Prólogo

Oí por primera vez esta historia de Jonathan Ferrier cuando era niña, de boca del médico de nuestra familia.

La historia de la medicina tiene sus mártires, como los tiene la historia de la religión. Aun cuando hay muchas personas que conocen por sus nombres a los santos que murieron por ellos, pocos conocen los nombres de los médicos que vivieron y lucharon por ellos, y que se dedicaron a servir a la humanidad tanto como lo hicieron los santos mismos.

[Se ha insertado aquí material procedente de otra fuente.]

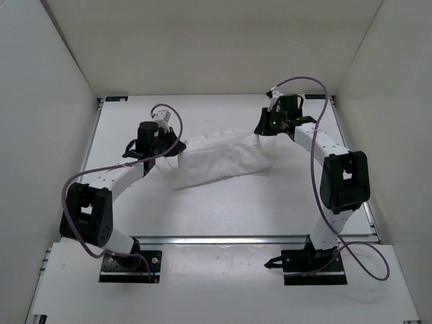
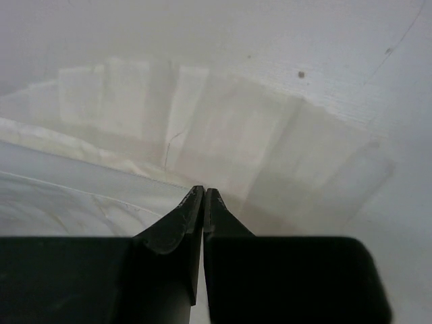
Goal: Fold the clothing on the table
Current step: Fold the skirt
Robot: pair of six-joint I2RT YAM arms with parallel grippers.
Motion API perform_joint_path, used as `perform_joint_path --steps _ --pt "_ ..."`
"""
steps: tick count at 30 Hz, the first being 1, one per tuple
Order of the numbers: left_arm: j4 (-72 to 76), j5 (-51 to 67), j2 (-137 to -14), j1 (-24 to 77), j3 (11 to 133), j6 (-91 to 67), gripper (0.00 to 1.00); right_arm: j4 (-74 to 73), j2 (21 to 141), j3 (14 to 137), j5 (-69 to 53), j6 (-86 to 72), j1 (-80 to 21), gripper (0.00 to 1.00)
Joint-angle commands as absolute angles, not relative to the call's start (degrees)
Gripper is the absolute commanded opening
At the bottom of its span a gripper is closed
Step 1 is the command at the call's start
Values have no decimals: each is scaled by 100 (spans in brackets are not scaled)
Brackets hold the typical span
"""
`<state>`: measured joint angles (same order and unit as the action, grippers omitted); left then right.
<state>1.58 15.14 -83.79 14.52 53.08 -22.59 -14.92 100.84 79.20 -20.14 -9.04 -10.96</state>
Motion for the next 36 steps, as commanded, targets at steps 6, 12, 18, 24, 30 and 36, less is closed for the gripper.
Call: perform_joint_path --steps 6,12,18,24,30,36 --pt "220 580 -8604 890 4561 -2592 47 -1564 10503 7813 -1335 -949 -924 99" --pt "-351 422 -8263 764 5194 -2198 99 -1863 10213 8296 -1397 -774 -633 99" --pt "-273 1184 -7709 958 5089 -1995 82 -1740 9862 7552 -1758 -861 -536 98" --pt "-159 1055 -7286 1836 4457 -2275 62 -1354 9589 6812 -2321 -975 -781 90" --pt "-281 651 -6900 1310 3789 -2496 84 -1353 10001 6978 -2461 -826 -1124 91" --pt "-79 685 -7232 1160 3805 -2487 86 -1353 10739 7821 -2672 -870 -1187 91"
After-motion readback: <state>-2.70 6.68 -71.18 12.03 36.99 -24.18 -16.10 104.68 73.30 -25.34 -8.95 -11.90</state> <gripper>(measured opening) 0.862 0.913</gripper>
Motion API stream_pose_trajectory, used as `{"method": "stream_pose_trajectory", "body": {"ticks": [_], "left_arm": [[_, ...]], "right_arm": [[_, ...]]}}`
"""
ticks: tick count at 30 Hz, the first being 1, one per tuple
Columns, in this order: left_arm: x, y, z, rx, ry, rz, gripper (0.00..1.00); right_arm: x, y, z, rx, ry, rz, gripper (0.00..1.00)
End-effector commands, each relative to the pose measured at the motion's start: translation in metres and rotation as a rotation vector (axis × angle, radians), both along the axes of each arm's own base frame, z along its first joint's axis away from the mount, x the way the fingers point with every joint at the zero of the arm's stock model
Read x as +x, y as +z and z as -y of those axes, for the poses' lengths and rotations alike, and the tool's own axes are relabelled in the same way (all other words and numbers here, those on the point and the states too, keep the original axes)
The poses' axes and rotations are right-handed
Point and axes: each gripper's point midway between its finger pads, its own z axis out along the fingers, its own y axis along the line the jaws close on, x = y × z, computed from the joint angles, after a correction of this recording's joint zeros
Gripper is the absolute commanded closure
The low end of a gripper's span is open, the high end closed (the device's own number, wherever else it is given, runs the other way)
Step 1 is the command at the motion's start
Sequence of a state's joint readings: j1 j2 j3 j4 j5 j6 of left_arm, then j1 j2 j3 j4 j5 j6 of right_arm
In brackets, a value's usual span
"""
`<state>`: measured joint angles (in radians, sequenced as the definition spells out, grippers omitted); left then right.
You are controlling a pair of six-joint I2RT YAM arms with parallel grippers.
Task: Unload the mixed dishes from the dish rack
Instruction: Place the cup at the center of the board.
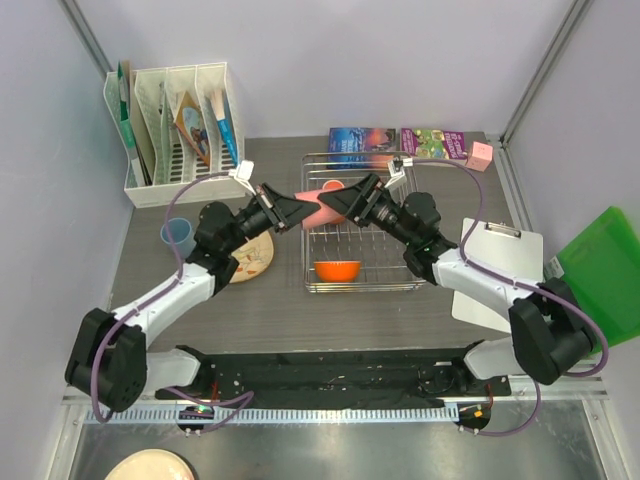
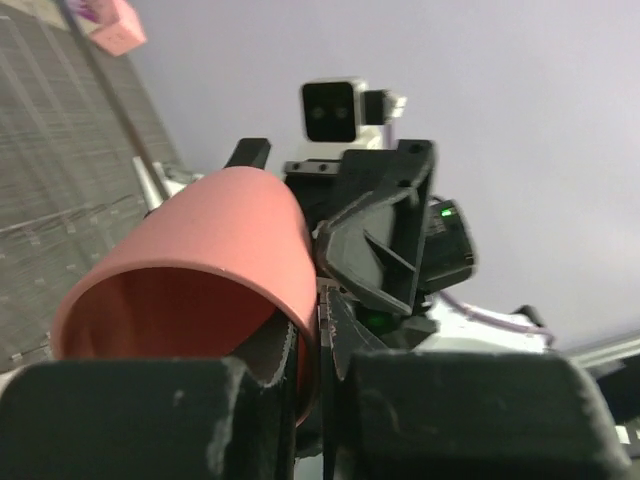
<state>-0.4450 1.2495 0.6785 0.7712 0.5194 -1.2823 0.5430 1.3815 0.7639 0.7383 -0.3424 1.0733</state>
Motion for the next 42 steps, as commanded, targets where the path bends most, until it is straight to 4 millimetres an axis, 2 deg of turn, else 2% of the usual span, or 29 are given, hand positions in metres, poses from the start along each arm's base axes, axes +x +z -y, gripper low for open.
{"method": "stream_pose_trajectory", "body": {"ticks": [1, 2, 3, 4, 5, 6, 7, 9, 10, 11, 12, 14, 15, 18, 19, 21, 22, 23, 25, 29, 32, 40, 42], "left_arm": [[0.008, -0.009, -0.011, 0.222, 0.084, 0.005, 1.00], [0.008, 0.010, -0.016, 0.246, 0.113, 0.034, 1.00], [0.017, 0.012, -0.026, 0.325, 0.179, 0.076, 1.00], [0.017, 0.006, -0.036, 0.411, 0.214, 0.011, 1.00], [0.018, 0.008, -0.046, 0.471, 0.254, 0.007, 1.00], [0.019, 0.004, -0.060, 0.560, 0.296, 0.014, 1.00], [0.021, 0.001, -0.073, 0.626, 0.348, -0.006, 1.00], [0.025, -0.004, -0.117, 0.784, 0.514, -0.092, 1.00], [0.026, -0.004, -0.133, 0.830, 0.576, -0.124, 1.00], [0.022, -0.016, -0.157, 0.919, 0.646, -0.191, 1.00], [0.025, -0.012, -0.174, 0.943, 0.703, -0.213, 1.00], [0.024, -0.021, -0.199, 1.013, 0.773, -0.280, 1.00], [0.021, -0.030, -0.216, 1.052, 0.794, -0.350, 1.00], [0.019, -0.043, -0.242, 1.131, 0.868, -0.440, 1.00], [0.024, -0.045, -0.251, 1.145, 0.895, -0.465, 1.00], [0.030, -0.046, -0.260, 1.156, 0.924, -0.500, 1.00], [0.035, -0.035, -0.267, 1.140, 0.954, -0.506, 1.00], [0.043, -0.041, -0.269, 1.156, 0.951, -0.537, 1.00], [0.052, -0.025, -0.274, 1.153, 0.977, -0.540, 1.00], [0.069, -0.027, -0.287, 1.162, 0.998, -0.601, 1.00], [0.075, -0.031, -0.292, 1.149, 0.998, -0.617, 1.00], [0.092, -0.067, -0.305, 1.108, 0.962, -0.719, 1.00], [0.094, -0.071, -0.317, 1.107, 0.980, -0.752, 1.00]], "right_arm": [[0.013, -0.002, 0.023, -0.285, -0.147, 0.069, 0.00], [0.021, -0.003, 0.035, -0.335, -0.219, 0.059, 0.00], [0.020, -0.003, 0.046, -0.398, -0.261, 0.033, 0.00], [0.030, -0.004, 0.067, -0.482, -0.370, 0.043, 0.00], [0.033, -0.004, 0.080, -0.528, -0.430, 0.028, 0.01], [0.028, -0.012, 0.094, -0.601, -0.463, -0.006, 0.00], [0.030, -0.005, 0.104, -0.630, -0.508, -0.004, 0.00], [0.026, -0.002, 0.129, -0.700, -0.602, -0.007, 0.00], [0.024, -0.002, 0.136, -0.713, -0.624, -0.007, 0.00], [0.021, -0.002, 0.140, -0.721, -0.636, -0.001, 0.01], [0.019, -0.003, 0.144, -0.727, -0.648, -0.001, 0.00], [0.012, -0.004, 0.150, -0.720, -0.658, 0.003, 0.00], [0.008, -0.013, 0.151, -0.731, -0.651, -0.006, 0.00], [0.002, -0.020, 0.153, -0.726, -0.645, -0.014, 0.00], [0.000, -0.030, 0.154, -0.737, -0.638, -0.027, 0.00], [-0.002, -0.037, 0.153, -0.733, -0.627, -0.036, 0.00], [-0.003, -0.038, 0.150, -0.725, -0.610, -0.036, 0.00], [-0.004, -0.039, 0.148, -0.722, -0.600, -0.036, 0.00], [-0.005, -0.040, 0.144, -0.714, -0.579, -0.037, 0.00], [-0.006, -0.040, 0.142, -0.712, -0.567, -0.030, 0.00], [-0.005, -0.041, 0.146, -0.724, -0.582, -0.028, 0.00], [-0.002, -0.048, 0.140, -0.732, -0.559, -0.037, 0.00], [-0.003, -0.048, 0.140, -0.732, -0.556, -0.038, 0.00]]}}
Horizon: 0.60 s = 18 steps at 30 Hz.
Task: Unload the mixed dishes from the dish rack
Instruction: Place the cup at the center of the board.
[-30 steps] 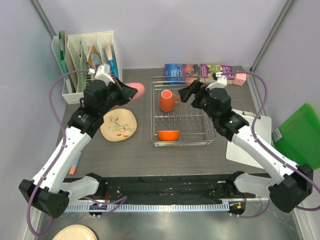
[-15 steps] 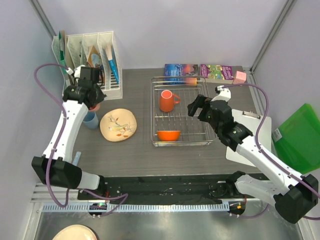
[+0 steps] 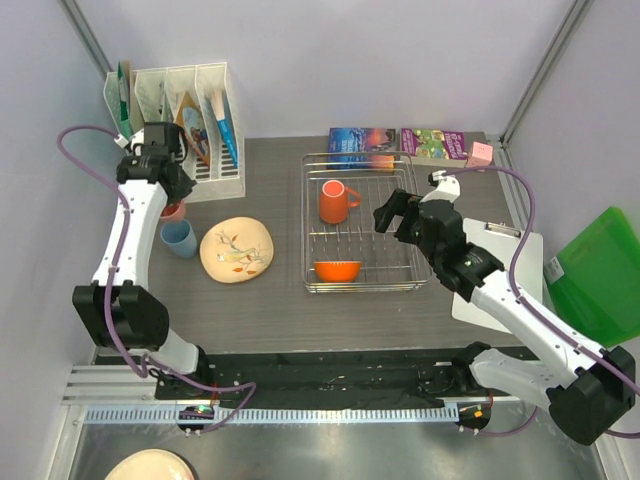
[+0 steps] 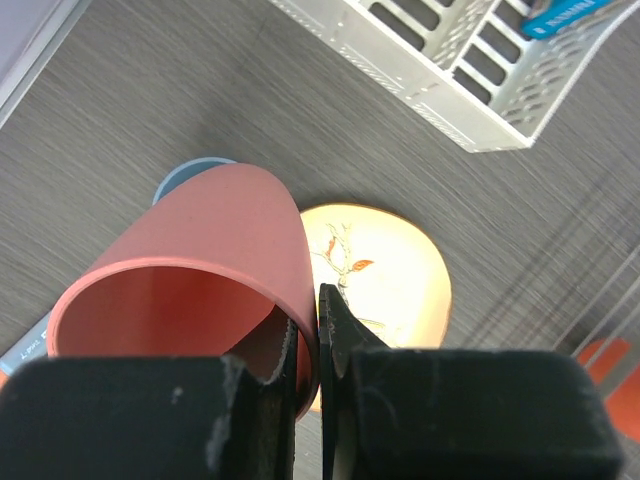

Pocos conocen los nombres de los hombres que trajeron la asepsia y la inmunología a los hospitales modernos, y sin embargo millones de seres humanos que están vivos, no vivirían si no fuera por ellos. Millones de diabéticos llevan una vida saludable y productiva gracias a la insulina, pero ¿cuántos conocen el nombre del hombre que les salvó? Acuden a las escuelas niños que hubieran muerto de no haber sido por los hombres que descubrieron vacunas contra la difteria, la viruela y la poliomielitis, pero ¿cuántos de ellos les recuerdan?

Muchos de esos héroes sufrieron la ignominia, el deshonor, el exilio y el ridículo para salvarnos. Algunos fueron abocados a la locura y al suicidio. Sin embargo, persistieron en sus afanes.

Entre ellos se encuentra el hombre, que nunca conocí, pero al que he llamado Jonathan Ferrier en esta obra.

Si bien es cierto que parece un poco exagerado y belicoso, luchó por las vidas de todos los que nacimos, como yo, en el siglo XX. Fue uno de los miles a quienes nadie lloró, ni honró, ni cantó loas, y tal vez ni siquiera recordó, con excepción de Dios.